OpenAI CEO Sam Altman’s home appears to have been the target of a second attack Sunday morning, a mere two days after a 20-year-old man allegedly threw a Molotov cocktail at the property, The Standard has learned.

The San Francisco Police Department announced (opens in new tab) the arrest of two suspects, Amanda Tom, 25, and Muhamad Tarik Hussein, 23, who were booked for negligent discharge.

It appears that, if measured by deed, Mr. Altman may be in contention for the title of most hated business executive in the country.

Unless I am profoundly misinformed about the base rate of assassination attempts on tech CEOs, it appears AI anxiety has apparently reached a precipitation point among American youth, to the point where discontent is crystalizing into direct action. I've seen this in my personal life. My youngest brother is a bright kid - top of his class, eagle scout, 1400+ on his SATs as a junior, the whole shebang. He's completely given up on his original goal of going to college for something software-related, and he's not only adrift about what he's going to do with his future, but he's angry about it. I hope he has a support network sufficient to keep him on the right track, but I don't like what I see.

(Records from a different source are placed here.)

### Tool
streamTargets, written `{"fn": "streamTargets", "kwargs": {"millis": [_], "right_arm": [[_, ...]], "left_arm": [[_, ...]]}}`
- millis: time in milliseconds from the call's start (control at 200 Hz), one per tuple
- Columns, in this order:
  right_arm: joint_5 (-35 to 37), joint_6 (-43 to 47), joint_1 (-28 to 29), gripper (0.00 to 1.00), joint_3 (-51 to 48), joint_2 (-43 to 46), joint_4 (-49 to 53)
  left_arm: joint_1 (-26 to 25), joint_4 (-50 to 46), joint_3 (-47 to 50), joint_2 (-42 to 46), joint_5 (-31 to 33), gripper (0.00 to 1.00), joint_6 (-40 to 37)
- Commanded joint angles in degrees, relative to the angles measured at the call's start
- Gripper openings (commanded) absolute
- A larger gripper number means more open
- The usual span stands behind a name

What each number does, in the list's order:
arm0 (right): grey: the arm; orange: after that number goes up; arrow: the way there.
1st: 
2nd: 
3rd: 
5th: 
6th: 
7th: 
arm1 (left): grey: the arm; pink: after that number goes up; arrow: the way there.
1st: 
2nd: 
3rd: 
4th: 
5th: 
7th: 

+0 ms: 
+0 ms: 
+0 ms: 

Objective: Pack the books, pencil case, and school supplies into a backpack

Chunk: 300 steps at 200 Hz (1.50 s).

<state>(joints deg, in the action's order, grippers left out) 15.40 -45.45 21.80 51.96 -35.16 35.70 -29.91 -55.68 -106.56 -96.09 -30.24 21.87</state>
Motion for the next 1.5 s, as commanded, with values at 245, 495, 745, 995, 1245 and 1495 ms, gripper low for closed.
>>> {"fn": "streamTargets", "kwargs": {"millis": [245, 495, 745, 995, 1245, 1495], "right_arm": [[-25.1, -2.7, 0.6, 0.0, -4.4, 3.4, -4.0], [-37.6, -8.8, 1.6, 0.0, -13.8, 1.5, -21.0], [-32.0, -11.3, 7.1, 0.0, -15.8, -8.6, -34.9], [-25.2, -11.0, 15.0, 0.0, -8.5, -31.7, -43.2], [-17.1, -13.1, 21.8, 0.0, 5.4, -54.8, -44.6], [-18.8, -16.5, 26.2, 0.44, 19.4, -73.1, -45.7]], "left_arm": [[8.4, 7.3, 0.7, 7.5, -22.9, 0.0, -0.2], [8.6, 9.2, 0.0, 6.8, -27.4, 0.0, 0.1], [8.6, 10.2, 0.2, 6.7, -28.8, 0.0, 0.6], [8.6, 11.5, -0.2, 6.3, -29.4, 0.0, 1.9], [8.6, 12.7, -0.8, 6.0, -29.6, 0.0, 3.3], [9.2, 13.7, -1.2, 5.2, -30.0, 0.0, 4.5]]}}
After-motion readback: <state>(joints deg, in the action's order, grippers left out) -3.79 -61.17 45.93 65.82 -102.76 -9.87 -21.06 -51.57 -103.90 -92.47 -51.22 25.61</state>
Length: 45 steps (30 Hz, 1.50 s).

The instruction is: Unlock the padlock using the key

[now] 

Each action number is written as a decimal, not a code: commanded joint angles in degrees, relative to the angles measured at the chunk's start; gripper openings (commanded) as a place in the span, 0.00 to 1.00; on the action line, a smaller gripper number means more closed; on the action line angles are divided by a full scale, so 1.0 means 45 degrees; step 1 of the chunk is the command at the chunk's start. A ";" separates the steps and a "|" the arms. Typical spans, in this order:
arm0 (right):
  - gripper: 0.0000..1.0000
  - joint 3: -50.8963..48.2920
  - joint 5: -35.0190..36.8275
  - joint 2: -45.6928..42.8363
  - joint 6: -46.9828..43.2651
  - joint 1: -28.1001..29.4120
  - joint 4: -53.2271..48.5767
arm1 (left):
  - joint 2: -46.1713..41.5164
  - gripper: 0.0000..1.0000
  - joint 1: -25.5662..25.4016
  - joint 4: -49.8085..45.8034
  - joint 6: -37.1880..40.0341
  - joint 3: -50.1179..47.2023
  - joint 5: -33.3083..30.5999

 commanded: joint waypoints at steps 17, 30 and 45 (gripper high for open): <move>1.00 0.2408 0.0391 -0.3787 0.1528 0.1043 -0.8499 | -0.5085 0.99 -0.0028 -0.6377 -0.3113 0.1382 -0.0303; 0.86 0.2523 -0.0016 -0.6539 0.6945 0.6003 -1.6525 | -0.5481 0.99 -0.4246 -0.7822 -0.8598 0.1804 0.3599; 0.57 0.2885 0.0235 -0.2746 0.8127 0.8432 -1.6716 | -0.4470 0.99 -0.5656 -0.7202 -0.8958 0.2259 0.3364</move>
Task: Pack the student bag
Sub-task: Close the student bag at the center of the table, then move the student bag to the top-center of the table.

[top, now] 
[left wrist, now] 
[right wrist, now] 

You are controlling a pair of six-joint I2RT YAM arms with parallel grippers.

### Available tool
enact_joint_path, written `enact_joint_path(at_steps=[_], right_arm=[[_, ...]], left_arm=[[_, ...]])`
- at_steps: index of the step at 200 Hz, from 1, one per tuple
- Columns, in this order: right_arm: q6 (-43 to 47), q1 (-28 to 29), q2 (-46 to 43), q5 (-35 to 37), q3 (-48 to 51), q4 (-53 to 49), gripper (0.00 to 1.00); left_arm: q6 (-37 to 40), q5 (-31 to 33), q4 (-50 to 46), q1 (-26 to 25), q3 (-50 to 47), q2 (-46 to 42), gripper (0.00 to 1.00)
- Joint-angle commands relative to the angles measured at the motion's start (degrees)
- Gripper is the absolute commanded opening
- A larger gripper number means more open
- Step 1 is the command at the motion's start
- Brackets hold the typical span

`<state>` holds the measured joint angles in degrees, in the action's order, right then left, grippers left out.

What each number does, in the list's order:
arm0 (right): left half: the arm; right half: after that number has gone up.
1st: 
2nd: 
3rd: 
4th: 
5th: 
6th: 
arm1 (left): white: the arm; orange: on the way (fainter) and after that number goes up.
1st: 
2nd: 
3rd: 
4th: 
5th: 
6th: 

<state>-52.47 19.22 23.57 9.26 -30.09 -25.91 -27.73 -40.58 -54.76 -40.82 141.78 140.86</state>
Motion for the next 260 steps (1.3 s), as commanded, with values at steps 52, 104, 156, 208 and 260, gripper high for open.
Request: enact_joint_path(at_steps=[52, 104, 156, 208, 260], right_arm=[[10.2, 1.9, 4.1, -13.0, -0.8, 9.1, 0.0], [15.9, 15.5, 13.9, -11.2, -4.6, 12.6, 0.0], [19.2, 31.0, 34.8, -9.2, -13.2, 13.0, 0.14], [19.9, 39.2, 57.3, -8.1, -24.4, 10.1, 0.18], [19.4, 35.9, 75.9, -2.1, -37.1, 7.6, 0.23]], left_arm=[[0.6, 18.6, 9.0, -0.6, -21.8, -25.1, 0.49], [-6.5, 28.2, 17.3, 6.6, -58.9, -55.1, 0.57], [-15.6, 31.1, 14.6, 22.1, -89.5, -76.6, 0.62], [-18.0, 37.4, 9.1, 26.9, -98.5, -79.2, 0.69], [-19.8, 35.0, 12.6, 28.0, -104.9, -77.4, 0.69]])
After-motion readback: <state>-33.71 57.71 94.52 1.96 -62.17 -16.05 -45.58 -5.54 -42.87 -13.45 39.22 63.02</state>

I'm not exactly old, but I'm sure as hell not young either. For those of you who are 25 or under, what does it feel like on the ground right now?

I'm going to bring this up just because its in the back of my mind and I'm going to reserve some small amount of probability for it.

But I can imagine the scenario where Sam himself arranges for these (pretty ineffective, obviously) attacks against his home as a counter to the bad press and to make sure he keeps his grasp on power, as he's already been ousted once.

Yes, it's implausible that he'd pull a Jussie Smollet, it is VASTLY more likely to be actual random violence. But I have enough distrust for Altman that I think he'd be willing to do something like this, especially if it carried minimal risk of personal harm.

My youngest brother is a bright kid - top of his class, eagle scout, 1400+ on his SATs as a junior, the whole shebang. He's completely given up on his original goal of going to college for something software-related, and he's not only adrift about what he's going to do with his future, but he's angry about it. I hope he has a support network sufficient to keep him on the right track, but I don't like what I see.

Holy cow.

I guess the high achievers are technically the MOST likely to feel this anxiety, because they can directly perceive their competition is no longer just other high achievers... but this machine that can outperform them on every single metric that matters for success.

And as a former High School Valedictorian myself... I don't have a good answer here.

Its patently absurd to say he should toss out his academic achievement and instead divert into blue collar/physical work.

But to continue in academics would be a doomed play.

Uhhh get him in a gym and possibly doing some martial arts STAT, if only for the mental health benefits.

Its patently absurd to say he should toss out his academic achievement and instead divert into blue collar/physical work.

At this point he's considering law, because lawyers decide what's allowed or not in this country. His opinion is that it'll be one of the last safe fields left.

Law hasn't been a great field for a while either. Source: I'm a law school dropout.

Around the time of the 2008 financial crisis, tons of universities added law schools. They basically bring in the same amount of revenue as medical schools, but with waaaaay less overhead. The legal job market got flooded in the mid 10's. I'm sure supply and demand have normalized a bit since then, but law isn't nearly as surefire a way to be wealthy as it used too be.

a law school dropout.

i.e. a genius.

I'm sure supply and demand have normalized a bit since then,

Yes and no. Hiring is up, but I think there's significant turnover too. Some law firms realized that when you have a surplus of desperate new grads, you can churn your associates harder and replace them easier.

Right now the churn is more in recent grads leaving for what they perceive to be greener pastures. The problem right now isn't so much a shortage of lawyers as it is a shortage of experienced lawyers. I work at a smaller firm, and just a couple months ago a younger guy who clerked for a judge after law school and whose wife works across the street from us quit to take a different job. I don't even know if the pay is any better, but it seems like everyone under the age of 35, and several people who are older, think that whatever job they're doing is unsatisfying and wants to do something closer to what they imagined the practice of law would look like. In the meantime, we can't find anyone to replace these people. Hiring out of law school only makes the situation worse because it takes several months to get an attorney to the point where they're actually making money for the firm, and they're unwilling to do that for a guy who is going to bolt in six months.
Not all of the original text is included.